== Segment start ==
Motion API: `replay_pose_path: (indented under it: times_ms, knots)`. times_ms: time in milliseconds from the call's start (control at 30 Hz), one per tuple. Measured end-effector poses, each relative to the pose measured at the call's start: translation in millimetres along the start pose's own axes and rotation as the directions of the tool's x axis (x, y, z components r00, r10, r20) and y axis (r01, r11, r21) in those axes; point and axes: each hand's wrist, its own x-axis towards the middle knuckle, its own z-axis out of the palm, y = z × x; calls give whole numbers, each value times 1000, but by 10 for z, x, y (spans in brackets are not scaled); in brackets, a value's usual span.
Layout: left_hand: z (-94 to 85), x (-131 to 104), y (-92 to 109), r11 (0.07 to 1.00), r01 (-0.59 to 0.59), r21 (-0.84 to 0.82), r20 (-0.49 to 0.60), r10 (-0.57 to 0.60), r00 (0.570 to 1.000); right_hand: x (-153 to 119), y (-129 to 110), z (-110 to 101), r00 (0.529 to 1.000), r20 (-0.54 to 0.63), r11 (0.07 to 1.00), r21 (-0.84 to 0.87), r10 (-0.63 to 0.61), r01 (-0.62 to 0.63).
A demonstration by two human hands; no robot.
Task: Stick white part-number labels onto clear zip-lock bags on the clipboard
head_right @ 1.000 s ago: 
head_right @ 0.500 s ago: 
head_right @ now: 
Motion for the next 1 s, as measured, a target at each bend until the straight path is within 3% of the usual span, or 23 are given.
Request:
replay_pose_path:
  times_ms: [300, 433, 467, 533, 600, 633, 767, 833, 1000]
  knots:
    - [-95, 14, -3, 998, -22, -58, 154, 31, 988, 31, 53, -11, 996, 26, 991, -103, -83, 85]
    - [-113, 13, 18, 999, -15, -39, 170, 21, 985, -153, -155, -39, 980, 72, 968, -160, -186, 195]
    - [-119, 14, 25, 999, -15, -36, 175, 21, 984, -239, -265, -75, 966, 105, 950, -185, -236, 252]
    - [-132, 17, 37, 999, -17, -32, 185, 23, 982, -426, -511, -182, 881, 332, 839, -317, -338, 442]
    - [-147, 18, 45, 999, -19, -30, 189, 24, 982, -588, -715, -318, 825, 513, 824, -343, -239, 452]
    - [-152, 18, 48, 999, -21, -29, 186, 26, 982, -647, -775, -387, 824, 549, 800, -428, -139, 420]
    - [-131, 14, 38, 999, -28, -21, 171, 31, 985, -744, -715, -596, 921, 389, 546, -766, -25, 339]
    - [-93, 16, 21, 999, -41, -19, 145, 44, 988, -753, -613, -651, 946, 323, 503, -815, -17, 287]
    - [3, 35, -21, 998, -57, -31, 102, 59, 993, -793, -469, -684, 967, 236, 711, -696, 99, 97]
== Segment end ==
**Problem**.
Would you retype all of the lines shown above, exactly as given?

**Exercise result**.
Motion API: `replay_pose_path: (indented under it: times_ms, knots)`. times_ms: time in milliseconds from the call's start (control at 30 Hz), one per tuple. Measured end-effector poses, each relative to the pose measured at the call's start: translation in millimetres along the start pose's own axes and rotation as the directions of the tool's x axis (x, y, z components r00, r10, r20) and y axis (r01, r11, r21) in those axes; point and axes: each hand's wrist, its own x-axis towards the middle knuckle, its own z-axis out of the palm, y = z × x; calls give whole numbers, each value times 1000, but by 10 for z, x, y (spans in brackets are not scaled); in brackets, a value's usual span.
Layout: left_hand: z (-94 to 85), x (-131 to 104), y (-92 to 109), r11 (0.07 to 1.00), r01 (-0.59 to 0.59), r21 (-0.84 to 0.82), r20 (-0.49 to 0.60), r10 (-0.57 to 0.60), r00 (0.570 to 1.000); right_hand: x (-153 to 119), y (-129 to 110), z (-110 to 101), r00 (0.529 to 1.000), r20 (-0.54 to 0.63), r11 (0.07 to 1.00), r21 (-0.84 to 0.87), r10 (-0.63 to 0.61), r01 (-0.62 to 0.63).
A demonstration by two human hands; no robot.
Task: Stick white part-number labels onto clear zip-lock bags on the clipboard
head_right @ 1.000 s ago: 
head_right @ 0.500 s ago: 
head_right @ now: 
Motion for the next 1 s, as measured, a target at each bend until the straight path is within 3% of the usual span, or 23 are given.
Request:
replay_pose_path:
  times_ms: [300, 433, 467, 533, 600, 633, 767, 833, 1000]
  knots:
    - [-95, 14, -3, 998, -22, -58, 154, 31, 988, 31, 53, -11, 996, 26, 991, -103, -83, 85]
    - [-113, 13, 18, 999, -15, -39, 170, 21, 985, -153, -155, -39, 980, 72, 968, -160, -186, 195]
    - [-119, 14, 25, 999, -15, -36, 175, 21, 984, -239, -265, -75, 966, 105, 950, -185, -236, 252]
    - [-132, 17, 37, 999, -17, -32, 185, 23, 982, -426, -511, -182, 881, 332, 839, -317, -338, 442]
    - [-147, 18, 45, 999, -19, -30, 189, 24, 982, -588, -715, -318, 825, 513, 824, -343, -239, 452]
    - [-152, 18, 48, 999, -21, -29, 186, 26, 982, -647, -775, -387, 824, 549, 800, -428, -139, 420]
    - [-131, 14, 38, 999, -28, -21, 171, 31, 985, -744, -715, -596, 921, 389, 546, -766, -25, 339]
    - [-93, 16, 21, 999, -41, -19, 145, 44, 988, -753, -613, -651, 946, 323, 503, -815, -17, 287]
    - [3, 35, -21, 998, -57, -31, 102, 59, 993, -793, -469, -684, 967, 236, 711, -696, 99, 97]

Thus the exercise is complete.